DATA Start Marker
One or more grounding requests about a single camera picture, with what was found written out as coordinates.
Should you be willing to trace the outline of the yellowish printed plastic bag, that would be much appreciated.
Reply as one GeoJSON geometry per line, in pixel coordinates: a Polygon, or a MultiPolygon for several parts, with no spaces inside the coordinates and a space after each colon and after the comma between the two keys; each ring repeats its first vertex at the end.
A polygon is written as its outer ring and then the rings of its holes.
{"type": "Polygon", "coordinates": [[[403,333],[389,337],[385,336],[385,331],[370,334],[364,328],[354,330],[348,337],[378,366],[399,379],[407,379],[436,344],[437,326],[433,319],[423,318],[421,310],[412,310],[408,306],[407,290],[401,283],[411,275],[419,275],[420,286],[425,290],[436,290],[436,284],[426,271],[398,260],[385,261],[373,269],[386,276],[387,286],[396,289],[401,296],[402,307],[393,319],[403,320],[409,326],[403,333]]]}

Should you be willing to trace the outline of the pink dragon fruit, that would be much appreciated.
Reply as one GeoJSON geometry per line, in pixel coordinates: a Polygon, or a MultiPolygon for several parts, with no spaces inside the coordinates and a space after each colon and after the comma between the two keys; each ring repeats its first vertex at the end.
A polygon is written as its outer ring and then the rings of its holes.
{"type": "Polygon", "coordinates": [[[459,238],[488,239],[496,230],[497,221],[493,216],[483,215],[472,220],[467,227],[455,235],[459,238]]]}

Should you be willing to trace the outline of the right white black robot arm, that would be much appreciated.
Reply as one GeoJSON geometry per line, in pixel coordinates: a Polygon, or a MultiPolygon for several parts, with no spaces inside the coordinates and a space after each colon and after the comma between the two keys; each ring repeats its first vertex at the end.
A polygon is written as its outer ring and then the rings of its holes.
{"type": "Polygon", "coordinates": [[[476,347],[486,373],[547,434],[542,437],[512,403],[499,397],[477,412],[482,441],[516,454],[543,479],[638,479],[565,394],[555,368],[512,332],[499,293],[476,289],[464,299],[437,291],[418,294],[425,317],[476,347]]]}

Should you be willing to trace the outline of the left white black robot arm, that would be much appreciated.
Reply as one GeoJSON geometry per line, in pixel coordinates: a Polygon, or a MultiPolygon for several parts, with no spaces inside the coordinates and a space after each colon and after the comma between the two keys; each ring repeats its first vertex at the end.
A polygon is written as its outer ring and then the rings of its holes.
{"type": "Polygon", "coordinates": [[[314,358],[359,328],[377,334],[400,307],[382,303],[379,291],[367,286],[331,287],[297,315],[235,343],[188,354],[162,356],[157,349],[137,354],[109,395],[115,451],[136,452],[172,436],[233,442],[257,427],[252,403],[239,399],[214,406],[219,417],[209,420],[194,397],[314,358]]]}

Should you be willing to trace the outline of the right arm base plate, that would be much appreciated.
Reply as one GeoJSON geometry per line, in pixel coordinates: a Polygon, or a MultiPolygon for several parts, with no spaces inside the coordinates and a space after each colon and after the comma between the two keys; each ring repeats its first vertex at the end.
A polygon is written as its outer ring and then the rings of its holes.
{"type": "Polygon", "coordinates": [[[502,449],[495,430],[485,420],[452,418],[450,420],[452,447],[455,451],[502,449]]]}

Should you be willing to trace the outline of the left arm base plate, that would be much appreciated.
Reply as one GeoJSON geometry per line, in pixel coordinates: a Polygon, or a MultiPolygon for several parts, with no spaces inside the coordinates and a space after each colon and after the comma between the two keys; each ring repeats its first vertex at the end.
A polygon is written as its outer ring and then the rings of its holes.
DATA End Marker
If a line of the data above holds the string "base", count it, then give only the final number.

> **EXERCISE ANSWER**:
2